Exercise requirements: The answer must be a single number: how many lines of the entries below include "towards".

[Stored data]
*** Begin section ***

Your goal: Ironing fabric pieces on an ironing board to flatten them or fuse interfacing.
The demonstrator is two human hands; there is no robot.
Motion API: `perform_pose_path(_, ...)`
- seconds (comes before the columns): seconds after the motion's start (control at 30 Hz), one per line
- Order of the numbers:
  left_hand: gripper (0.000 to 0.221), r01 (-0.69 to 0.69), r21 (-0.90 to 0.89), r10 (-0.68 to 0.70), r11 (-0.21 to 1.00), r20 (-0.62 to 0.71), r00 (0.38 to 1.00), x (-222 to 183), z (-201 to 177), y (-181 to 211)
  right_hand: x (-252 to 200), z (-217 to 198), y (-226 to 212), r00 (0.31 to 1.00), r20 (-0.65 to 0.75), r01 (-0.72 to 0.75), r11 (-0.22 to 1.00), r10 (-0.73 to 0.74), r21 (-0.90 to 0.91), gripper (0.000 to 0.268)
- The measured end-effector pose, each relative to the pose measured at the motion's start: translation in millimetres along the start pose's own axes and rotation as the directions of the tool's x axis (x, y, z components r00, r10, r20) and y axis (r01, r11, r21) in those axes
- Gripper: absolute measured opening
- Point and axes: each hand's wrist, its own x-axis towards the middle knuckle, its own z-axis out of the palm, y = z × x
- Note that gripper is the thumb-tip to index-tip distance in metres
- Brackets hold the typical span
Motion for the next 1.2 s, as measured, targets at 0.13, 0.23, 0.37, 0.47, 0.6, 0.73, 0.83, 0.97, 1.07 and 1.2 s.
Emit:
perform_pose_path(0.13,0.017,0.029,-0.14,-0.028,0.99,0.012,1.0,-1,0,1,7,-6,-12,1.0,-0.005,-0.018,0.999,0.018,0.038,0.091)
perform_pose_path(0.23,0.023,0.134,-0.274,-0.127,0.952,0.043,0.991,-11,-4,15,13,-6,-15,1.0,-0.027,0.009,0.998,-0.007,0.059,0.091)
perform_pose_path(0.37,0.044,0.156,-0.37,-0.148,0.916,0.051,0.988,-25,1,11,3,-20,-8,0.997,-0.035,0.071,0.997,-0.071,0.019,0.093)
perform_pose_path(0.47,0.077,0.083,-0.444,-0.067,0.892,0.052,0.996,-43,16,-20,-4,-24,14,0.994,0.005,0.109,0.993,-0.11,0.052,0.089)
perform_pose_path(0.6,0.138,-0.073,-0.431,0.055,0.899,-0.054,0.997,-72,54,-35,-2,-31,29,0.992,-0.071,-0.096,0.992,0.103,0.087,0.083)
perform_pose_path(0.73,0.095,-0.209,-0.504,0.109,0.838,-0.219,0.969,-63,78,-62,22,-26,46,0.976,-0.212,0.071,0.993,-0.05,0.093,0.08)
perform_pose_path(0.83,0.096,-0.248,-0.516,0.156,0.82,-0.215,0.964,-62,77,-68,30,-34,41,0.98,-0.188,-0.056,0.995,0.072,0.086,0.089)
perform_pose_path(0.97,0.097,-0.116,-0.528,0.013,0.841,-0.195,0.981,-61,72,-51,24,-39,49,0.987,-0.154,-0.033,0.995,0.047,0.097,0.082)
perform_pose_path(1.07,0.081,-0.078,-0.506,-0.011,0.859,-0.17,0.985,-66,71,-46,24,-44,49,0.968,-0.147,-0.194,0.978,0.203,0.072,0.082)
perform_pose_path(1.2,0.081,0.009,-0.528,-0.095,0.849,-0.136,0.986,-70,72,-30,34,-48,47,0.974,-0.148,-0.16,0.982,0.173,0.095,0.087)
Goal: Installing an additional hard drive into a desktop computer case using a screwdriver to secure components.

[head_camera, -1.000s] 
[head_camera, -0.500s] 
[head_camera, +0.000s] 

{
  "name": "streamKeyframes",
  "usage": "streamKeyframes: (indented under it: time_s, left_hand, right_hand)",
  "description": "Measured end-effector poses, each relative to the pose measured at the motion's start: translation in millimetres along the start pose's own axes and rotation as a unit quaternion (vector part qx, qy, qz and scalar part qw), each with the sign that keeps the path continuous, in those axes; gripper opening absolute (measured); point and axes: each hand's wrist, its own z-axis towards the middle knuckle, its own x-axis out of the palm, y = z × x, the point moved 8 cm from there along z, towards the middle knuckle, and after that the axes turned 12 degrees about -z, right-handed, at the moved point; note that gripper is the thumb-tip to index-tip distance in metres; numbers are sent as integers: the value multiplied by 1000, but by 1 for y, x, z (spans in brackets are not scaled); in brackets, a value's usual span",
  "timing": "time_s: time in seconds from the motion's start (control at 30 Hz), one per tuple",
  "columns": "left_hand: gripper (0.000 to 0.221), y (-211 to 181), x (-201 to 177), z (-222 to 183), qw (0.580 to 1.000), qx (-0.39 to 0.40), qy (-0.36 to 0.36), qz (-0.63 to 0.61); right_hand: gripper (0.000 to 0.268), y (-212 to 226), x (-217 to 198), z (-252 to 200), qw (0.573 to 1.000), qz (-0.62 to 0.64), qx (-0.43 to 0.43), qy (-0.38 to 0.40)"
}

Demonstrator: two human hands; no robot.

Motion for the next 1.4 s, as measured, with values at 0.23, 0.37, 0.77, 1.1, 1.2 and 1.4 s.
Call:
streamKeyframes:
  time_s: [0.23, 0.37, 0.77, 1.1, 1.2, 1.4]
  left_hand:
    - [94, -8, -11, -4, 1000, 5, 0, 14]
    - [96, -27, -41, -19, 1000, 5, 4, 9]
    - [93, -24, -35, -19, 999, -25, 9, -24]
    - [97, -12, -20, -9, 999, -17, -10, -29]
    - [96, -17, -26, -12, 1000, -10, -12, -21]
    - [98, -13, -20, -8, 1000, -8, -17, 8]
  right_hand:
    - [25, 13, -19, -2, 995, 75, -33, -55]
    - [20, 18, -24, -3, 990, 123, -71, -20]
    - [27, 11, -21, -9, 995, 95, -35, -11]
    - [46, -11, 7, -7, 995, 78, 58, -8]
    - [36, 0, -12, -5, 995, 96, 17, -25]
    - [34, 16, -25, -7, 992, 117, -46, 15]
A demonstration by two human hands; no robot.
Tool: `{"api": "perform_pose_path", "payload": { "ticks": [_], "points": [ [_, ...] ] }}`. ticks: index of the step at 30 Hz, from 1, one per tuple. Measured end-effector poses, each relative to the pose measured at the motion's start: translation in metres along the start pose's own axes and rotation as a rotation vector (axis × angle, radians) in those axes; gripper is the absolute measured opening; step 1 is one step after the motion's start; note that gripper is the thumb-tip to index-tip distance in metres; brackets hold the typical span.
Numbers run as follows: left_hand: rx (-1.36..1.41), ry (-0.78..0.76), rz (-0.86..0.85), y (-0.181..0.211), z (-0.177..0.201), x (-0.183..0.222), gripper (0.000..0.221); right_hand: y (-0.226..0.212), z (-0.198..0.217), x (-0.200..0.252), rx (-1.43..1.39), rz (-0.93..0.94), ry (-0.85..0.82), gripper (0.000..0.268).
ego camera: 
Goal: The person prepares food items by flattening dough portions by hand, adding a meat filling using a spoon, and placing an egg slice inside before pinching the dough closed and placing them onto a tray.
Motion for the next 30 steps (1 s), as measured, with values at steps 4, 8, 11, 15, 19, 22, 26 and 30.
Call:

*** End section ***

Your solution: 2